Two weeks after President Obama declared the Head Start federal program for preschoolers off-limits for Republican budget-cutters in the House, members of Congress along with those who have studied the 46-year-old Great Society legacy are beginning to ask the obvious question: Why Head Start? Has Obama read the impact study of his own Department of Health and Human Services (HHS) on Head Start and its less-than-stellar conclusion about the performance of the progam?
With more than $167 billion spent by taxpayers on Head Start since it was launched in 1965 (and Obama’s 2011 budget increasing it by $1 billion), he certainly should have.
Mandated by Congress in 1998 and finally released in January of 2010, the impact study by HHS’s Administration for Children and Families reached some conclusions that should give the Obama administration second thoughts about making Head Start a holy grail in the budget wars.
For example, the report concluded that access to Head Start did have “positive impacts on several aspects of children’s school readiness” during their time in the program—among them, “impacts on vocabulary (PPVT), letter-word identification, spelling . . . [and] letter-naming.”

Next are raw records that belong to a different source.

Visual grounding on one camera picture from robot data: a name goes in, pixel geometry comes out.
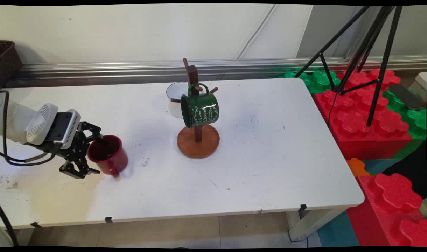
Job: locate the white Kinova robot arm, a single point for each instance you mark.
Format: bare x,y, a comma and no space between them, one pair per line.
15,120

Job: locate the red mug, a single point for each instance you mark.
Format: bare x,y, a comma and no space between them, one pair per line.
110,155

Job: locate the small green foam block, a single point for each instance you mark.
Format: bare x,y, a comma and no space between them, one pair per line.
318,80

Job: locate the red foam block under tripod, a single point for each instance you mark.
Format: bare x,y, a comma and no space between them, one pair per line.
360,119

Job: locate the aluminium wall rail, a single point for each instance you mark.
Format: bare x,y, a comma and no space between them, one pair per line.
129,70

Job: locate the black phone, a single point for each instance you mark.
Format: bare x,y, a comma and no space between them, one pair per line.
407,96

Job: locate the green enamel mug white print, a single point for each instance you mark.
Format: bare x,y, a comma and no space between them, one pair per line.
201,108

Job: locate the dark brown wicker basket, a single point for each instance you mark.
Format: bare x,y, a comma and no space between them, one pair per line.
8,59

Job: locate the white table leg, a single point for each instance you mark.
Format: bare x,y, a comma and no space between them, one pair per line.
309,222

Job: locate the red foam block ribbed side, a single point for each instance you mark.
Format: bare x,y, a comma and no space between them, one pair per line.
392,206

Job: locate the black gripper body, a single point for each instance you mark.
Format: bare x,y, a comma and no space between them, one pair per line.
75,145

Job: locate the large green foam block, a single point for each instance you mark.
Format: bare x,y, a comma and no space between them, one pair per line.
414,122

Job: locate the orange foam piece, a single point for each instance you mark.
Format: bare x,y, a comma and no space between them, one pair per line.
357,167

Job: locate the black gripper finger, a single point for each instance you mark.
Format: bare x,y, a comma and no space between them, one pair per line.
91,128
77,169

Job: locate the white grey wrist camera box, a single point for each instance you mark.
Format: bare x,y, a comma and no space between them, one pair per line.
52,124

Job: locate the black tripod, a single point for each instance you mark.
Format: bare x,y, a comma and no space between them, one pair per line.
376,70

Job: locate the brown wooden mug tree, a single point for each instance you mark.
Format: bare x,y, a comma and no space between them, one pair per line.
198,143

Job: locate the teal foam mat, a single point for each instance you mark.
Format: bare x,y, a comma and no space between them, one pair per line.
337,231

“However,” the report concluded, “the advantages children gained during their Head Start and age 4 years yielded only a few statistically significant differences in outcomes at the end of the first grade for the sample as a whole.” (“Head Start Impact Study, Final Report,” January 2010, Executive Sumary, p. iv.)
More specifically, the study assessed 19 kindergarten outcomes and 22 first-grade outcomes, with no measurable effects on nine measures of language and literacy, two measures of the Spanish language, and literacy, and three measures of math skills. (“Head Start Impact Study: Final Report,” pp. 4-10-4-13, Exhibit. 4.2.) In the cases of the 22 first-grade outcomes, none of them showed a measurable impact at the 5% level. (“Head Start Impact Study: Final Report,” pp. 4-10-4-13, Exhibit 4.2.]
“By the end of the first grade,” noted the study, “only a single cognitive impact was found for each cohort [participant]. Head Start group children did significantly better on the PPVT (a vocabulary measure) for 4-year-olds and on the Woodcock-Johnson III test of Oral Comprehension for the 3-year-olds.” (“Head Start Impact Study,” Executive Summary, p. iv.”)
Although the report did find several positive aspects to participation in the Head Start program, its conclusions was “the benefits of access to Head Start at age 4 are largely absent by first grade for the program population as a whole [emphasis added].” (“Head Start Impact Study: Final Report,” p. xxxviii.)
In short, this is not exactly a resounding no-arguments case for continuing funding at current levels—much less increasing it.
Shortly after the report was released, at a Heritage Foundation panel dubbed “Is Head Start Helping Children Succeed and Does Anyone Care?” Nicholas Zill, who had been a lead analyst on the impact study, noted that the HHS report was largely ignored by the press.
“I think the main reason why [the study is] being ignored is the results were negative,” said Zill. “In fact, I think if the results were positive, even if they had been delayed years and years, they would have been on the front page of the New York Times, the Washington Post, and many other media outlets.”
Russ Whitehurst, director of education policy for the Brookings Institute, weighed in on the fact that the data for the impact study had begun being collected in ’02 and continued through 2006. It was released nearly four years later.
“Delayed data are useless data,” Whitehurst said. “One reason we’ve gotten so little attention to the data is that the actions that should have been predicated on the results of the study have already been taken.”
The report’s executive summary concludes that “this study leaves many important questions about [Head Start] unanswered.” At this writing, however, there are no reported plans to have a further and more up-to-date review of Head Start.